The other big challenge in NGS is processing FFPE samples. The process of formalin fixation causes several significant challenges for NGS scientists. Formalin fixation crosslinks the nucleic acids and makes the genetic information inaccessible for NGS library creation. Moreover, the nucleic acid often becomes highly fragmented, impacting the library yield and quality. Lastly, the nucleic acids themselves can undergo base pair modifications, posing unique bioinformatics challenges in the NGS data. However, Beckman Coulter, again, offers a way — the FormaPure DNA extraction kit can be used for extracting both DNA and RNA from the same sample. This kit works by first solubilizing the paraffin, before digesting the tissue and releasing the nucleic acids, finally de-crosslinking it at a high temperature. FFPE DNA and RNA extraction can also be coupled with automation.

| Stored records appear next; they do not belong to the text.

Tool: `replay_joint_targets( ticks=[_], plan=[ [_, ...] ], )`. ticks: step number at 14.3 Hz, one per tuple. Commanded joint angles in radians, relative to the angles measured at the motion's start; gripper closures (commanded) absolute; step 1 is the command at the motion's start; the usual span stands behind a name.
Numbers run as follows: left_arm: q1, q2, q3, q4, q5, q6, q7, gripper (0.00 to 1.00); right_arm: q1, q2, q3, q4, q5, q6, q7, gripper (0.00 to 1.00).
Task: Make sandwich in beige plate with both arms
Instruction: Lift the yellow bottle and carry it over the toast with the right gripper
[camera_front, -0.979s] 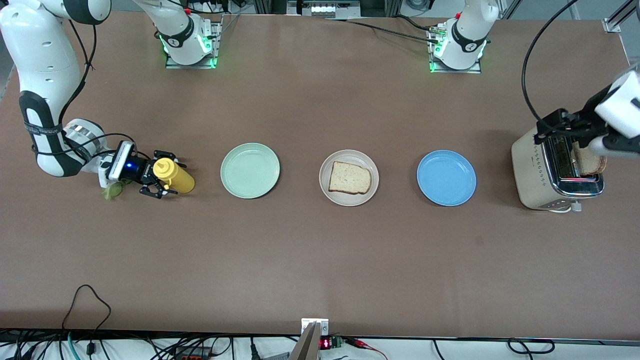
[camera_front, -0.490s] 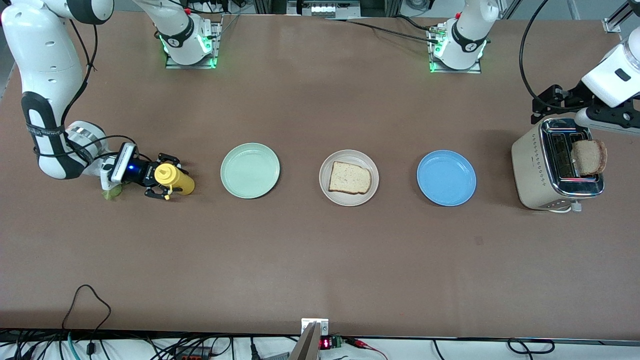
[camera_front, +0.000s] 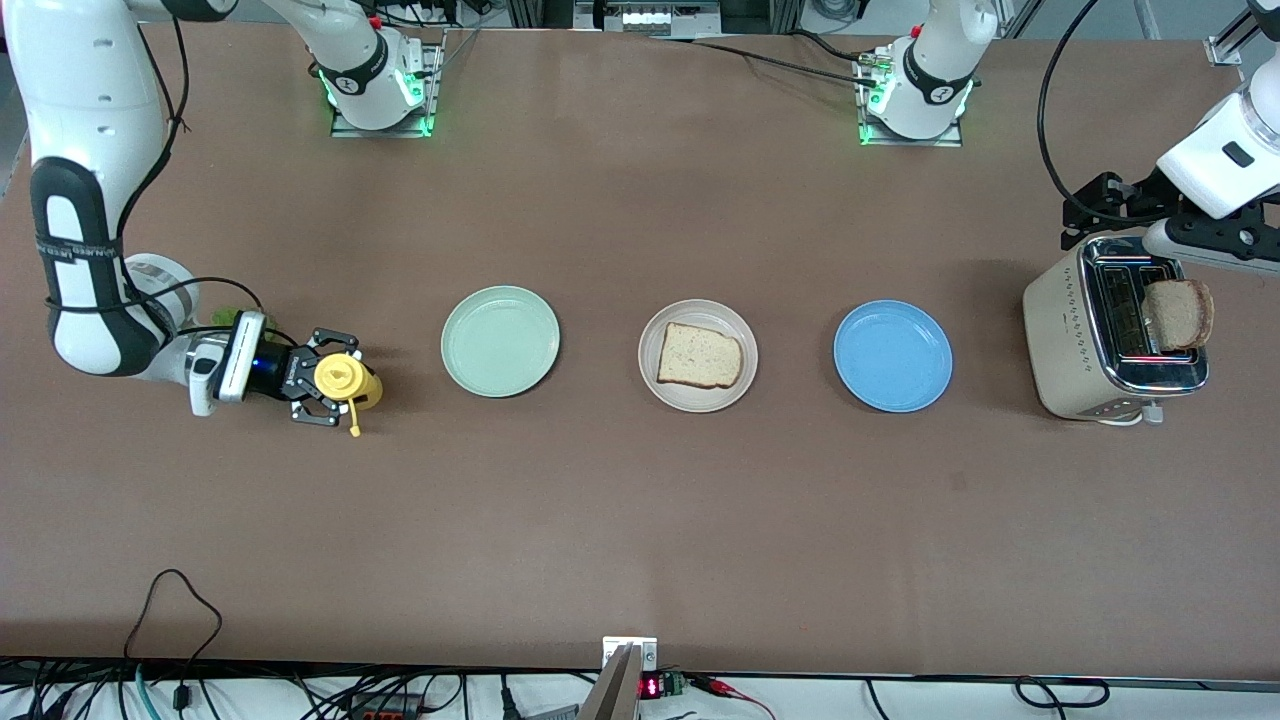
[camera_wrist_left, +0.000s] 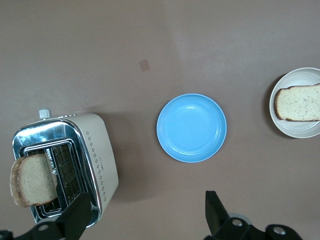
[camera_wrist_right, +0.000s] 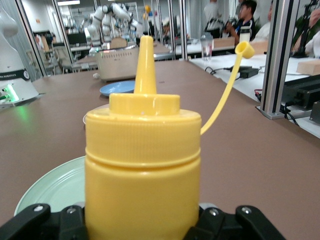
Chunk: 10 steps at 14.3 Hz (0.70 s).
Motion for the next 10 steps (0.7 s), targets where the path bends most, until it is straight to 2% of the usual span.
replay_joint_targets(
  ticks=[1,6,10],
  plan=[
    [-0.003,0.001,0.007,0.011,0.02,-0.028,0.016,0.0,0.063,-0.055,-0.01,0.049,-0.095,0.088,0.157,0.59],
    [-0.003,0.0,0.005,0.013,0.02,-0.034,0.019,0.0,0.175,-0.059,-0.01,0.218,-0.305,0.168,0.47,0.59],
    [-0.003,0.0,0.005,0.014,0.019,-0.057,0.016,0.0,0.282,-0.064,-0.01,0.289,-0.464,0.26,0.666,0.58]
  ],
)
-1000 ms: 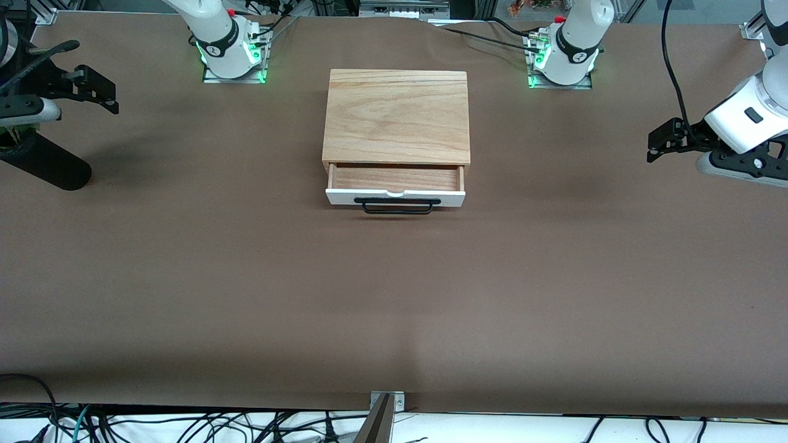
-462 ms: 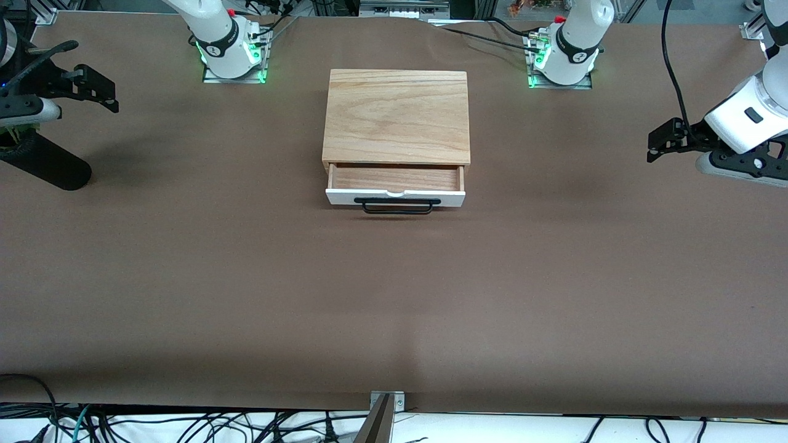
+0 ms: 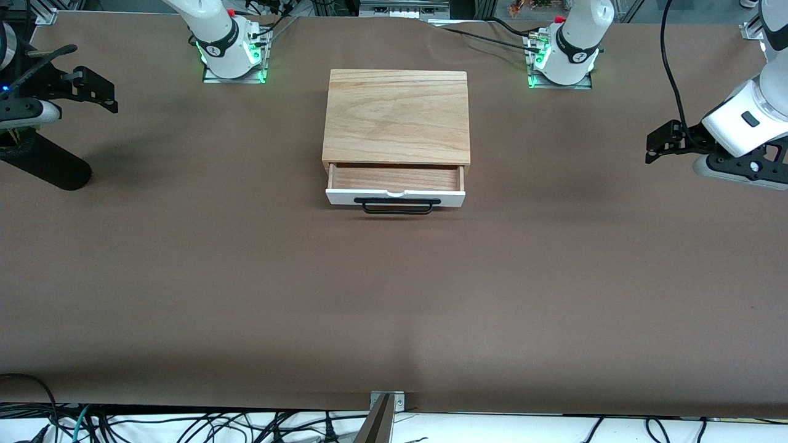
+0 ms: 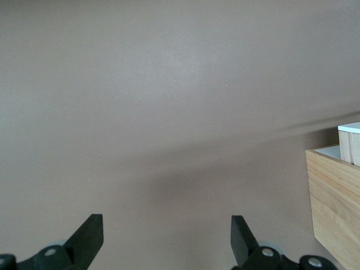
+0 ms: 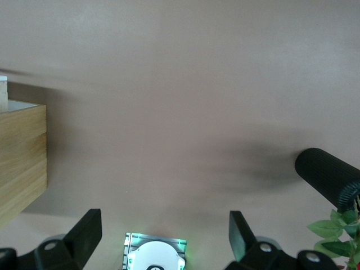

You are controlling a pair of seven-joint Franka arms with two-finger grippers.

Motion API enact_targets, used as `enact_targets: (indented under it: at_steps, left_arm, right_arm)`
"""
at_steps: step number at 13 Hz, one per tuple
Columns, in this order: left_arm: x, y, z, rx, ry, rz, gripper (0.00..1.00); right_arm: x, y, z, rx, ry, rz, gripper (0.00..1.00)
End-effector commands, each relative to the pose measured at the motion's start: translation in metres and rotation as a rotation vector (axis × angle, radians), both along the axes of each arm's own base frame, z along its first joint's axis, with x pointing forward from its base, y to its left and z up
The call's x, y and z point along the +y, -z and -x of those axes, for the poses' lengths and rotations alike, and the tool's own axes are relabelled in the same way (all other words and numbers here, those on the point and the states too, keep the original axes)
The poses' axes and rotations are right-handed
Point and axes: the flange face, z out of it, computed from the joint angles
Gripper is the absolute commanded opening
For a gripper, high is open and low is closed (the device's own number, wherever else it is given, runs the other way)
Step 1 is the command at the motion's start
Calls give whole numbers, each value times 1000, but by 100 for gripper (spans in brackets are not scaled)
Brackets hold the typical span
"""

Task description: Close drawer with both arms simultaneously

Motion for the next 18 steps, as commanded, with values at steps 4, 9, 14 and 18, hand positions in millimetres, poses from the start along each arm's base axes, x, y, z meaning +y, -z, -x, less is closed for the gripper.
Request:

“NEXT is looking at automation for our NGS protocols as sample volumes increase and where value can be added,” adds Dr. Harris. NEXT Molecular Diagnostics in Chester, Virginia, is headed by Dr. Harris and two long-time colleagues. In addition to handling independent projects, they also provide life sciences research and diagnostic support to scientists and physicians alike. To deliver fast and reliable results for their clients, NEXT has robust workflows in place. Commenting on sample workflows, Dr. Harris says, “Since we first founded the predecessor company to NEXT in 1992, Beckman Coulter instruments have played an integral role. Over the years, we have used Beckman instruments and reagents in virtually all aspects of our research programs. Currently, we are equipped with Avanti and Allegra centrifuges, and Beckman microfuges which we use daily for sample prep. In fact, the Avanti is intrinsic to no fewer than four validated extraction protocols, and I dare say, without it, we would not be able to proceed with these studies.”
Aside from the sequencing project on inherited cancer mutation, the NEXT team will be rolling up their sleeves for more collaborations in the future. “Working with industry and university investigators, we are also looking at adenosine levels and enzymes affecting adenosine in different tumor and tissue samples,” says Dr. Harris, as he continues contributing to precision oncology.